Task objective: The lines of the records that include "text" should all be copied.

Extracted information:
_ _ _ _

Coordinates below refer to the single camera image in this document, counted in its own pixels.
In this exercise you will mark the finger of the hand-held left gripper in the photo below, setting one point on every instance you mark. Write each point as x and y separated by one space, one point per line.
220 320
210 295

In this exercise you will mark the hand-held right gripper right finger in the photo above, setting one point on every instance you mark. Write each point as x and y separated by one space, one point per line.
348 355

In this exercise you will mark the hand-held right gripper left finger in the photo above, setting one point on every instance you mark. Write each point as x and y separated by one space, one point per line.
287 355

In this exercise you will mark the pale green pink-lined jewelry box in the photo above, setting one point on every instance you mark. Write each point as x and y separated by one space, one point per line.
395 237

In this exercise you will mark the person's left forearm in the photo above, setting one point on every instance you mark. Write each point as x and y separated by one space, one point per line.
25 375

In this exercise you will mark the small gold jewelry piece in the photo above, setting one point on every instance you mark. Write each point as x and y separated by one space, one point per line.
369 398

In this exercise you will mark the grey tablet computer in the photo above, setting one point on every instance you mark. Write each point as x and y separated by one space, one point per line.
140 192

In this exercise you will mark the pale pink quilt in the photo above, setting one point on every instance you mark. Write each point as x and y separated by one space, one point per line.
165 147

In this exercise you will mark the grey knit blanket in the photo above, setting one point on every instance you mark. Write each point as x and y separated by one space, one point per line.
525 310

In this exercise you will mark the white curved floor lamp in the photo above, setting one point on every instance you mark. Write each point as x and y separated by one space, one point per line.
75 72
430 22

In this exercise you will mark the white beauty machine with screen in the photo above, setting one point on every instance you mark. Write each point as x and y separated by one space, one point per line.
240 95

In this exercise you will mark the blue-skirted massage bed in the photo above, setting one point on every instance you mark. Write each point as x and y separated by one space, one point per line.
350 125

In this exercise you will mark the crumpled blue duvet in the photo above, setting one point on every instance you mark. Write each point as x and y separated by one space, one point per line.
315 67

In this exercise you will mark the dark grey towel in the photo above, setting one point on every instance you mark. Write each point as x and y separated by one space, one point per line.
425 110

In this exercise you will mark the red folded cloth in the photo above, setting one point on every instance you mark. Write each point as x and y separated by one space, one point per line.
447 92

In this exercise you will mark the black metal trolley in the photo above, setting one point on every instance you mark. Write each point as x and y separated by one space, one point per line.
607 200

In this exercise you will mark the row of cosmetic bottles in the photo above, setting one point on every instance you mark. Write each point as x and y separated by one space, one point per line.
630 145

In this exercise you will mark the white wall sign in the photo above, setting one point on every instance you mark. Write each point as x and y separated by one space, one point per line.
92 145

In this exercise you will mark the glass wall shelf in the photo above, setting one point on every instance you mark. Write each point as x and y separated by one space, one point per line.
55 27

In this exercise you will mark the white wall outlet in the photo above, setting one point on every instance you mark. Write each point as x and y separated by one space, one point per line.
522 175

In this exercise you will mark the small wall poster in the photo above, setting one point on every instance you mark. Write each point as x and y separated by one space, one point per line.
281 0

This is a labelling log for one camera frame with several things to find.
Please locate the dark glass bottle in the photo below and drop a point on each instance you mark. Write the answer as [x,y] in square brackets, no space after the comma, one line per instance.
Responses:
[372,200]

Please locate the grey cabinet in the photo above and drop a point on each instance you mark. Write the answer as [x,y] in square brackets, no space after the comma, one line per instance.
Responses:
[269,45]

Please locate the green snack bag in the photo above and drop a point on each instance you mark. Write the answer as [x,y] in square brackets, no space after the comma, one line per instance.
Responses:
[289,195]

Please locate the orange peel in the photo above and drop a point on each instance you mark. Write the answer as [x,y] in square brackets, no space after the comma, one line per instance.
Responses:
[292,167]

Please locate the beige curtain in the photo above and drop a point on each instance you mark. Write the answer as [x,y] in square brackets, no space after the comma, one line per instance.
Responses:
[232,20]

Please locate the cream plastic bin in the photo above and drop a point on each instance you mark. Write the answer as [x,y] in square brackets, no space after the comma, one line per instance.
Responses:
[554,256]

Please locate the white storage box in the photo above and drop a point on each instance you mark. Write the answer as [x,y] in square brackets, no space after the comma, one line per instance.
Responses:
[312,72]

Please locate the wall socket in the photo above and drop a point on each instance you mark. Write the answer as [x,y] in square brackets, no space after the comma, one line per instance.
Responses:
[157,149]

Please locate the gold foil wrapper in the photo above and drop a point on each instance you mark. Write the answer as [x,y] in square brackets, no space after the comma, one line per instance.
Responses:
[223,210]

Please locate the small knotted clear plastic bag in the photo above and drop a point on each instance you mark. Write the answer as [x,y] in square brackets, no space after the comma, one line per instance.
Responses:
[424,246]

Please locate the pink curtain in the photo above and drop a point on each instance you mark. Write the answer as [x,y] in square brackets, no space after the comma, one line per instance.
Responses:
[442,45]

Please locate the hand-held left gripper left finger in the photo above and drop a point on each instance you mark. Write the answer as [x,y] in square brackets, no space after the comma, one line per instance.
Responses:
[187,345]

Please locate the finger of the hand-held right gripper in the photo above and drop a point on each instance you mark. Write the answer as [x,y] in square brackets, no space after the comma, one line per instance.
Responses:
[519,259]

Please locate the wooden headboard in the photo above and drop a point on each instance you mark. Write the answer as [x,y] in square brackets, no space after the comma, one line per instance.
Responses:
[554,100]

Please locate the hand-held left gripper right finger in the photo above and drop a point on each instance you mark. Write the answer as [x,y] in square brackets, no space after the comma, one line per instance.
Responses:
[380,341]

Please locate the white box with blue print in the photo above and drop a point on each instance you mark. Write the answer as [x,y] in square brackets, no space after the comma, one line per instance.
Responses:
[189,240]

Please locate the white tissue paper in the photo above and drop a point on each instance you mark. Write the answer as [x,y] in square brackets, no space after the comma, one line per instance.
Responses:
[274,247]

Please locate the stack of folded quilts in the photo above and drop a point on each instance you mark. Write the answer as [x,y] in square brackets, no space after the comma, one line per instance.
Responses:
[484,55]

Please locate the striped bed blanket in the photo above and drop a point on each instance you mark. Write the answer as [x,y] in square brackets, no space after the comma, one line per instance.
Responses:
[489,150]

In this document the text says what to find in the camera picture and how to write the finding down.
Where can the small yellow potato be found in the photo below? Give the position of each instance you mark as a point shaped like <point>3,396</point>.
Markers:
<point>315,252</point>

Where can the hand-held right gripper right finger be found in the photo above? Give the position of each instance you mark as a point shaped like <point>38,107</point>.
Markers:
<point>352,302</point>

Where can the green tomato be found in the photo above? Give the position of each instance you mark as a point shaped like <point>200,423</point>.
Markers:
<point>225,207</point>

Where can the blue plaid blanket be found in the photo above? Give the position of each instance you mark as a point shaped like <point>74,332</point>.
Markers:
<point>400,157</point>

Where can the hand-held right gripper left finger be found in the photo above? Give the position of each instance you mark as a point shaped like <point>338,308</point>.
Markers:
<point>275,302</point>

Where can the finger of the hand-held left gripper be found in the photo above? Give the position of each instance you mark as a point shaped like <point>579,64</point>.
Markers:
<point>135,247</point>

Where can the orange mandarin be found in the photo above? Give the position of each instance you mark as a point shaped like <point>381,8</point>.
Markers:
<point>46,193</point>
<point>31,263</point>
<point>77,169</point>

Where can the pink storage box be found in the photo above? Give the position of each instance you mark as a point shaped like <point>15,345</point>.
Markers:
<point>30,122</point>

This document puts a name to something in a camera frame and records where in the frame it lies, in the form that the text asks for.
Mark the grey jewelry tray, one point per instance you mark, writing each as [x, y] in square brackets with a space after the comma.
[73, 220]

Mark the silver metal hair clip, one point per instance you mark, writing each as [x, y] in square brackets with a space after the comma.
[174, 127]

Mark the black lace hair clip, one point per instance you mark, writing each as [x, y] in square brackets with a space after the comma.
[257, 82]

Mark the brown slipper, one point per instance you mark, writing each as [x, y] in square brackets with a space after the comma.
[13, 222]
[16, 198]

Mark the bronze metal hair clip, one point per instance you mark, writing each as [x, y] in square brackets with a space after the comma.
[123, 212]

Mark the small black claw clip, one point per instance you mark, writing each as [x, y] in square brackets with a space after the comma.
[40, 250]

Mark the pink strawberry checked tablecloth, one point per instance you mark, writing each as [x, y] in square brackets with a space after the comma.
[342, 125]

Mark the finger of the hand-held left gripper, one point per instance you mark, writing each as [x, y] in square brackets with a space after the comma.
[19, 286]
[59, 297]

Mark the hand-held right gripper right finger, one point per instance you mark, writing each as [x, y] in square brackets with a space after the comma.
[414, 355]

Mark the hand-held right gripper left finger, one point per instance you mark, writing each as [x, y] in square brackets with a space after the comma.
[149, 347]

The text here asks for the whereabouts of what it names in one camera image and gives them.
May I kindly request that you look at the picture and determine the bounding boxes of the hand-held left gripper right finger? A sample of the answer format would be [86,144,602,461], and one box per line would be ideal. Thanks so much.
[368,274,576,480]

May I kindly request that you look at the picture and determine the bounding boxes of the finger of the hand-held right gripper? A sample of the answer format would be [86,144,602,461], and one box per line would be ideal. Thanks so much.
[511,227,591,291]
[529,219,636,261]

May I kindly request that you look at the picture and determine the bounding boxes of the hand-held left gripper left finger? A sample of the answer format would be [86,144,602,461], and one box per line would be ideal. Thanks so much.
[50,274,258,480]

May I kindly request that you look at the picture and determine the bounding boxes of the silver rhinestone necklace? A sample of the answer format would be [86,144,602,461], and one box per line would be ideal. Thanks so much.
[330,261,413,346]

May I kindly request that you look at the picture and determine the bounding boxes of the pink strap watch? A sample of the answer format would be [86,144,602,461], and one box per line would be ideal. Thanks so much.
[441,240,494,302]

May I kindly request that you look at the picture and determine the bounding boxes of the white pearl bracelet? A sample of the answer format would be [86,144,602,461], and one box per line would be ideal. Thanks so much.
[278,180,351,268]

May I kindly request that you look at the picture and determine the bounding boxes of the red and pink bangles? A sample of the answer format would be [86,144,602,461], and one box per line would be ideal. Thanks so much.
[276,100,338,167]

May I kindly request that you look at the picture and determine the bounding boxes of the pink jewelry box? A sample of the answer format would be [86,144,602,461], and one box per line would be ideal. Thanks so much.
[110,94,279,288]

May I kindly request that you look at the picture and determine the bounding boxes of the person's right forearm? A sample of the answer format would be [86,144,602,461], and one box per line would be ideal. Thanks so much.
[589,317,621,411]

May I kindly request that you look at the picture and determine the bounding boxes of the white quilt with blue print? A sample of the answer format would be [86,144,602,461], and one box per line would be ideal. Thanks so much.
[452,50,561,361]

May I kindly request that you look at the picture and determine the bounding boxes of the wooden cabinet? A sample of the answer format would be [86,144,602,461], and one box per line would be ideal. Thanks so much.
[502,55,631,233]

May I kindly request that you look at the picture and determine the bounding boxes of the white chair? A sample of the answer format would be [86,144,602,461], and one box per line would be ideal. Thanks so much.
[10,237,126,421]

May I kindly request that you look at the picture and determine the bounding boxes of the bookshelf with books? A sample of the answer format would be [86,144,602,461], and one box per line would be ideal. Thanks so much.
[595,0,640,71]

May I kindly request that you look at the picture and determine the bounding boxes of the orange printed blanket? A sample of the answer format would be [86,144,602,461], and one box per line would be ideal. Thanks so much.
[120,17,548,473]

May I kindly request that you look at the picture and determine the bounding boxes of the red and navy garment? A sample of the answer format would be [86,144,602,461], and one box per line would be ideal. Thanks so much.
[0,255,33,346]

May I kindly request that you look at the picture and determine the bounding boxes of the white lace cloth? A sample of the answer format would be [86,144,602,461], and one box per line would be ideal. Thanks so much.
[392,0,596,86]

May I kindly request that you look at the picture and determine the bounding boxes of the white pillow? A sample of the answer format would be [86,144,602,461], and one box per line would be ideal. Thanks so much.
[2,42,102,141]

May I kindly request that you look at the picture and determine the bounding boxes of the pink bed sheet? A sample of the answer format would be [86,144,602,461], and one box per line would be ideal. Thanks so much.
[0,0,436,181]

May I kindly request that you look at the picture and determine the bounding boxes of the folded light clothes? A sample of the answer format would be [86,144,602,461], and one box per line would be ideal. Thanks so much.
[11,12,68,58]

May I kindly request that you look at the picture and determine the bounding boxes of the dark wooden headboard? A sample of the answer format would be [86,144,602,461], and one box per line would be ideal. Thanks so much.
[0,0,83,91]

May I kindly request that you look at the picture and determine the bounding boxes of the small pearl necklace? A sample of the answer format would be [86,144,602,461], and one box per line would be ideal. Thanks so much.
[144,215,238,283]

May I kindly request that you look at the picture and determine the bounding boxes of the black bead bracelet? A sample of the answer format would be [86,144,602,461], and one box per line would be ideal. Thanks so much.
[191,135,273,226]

_ _ _ _

Output:
In this document the text says what to find in the camera picture and how to write the finding down.
This document puts a name to something in a camera frame and records where in the frame it lies, in the form that the text asks for.
The text here asks for the whereabouts of what it names in one camera image and gives them.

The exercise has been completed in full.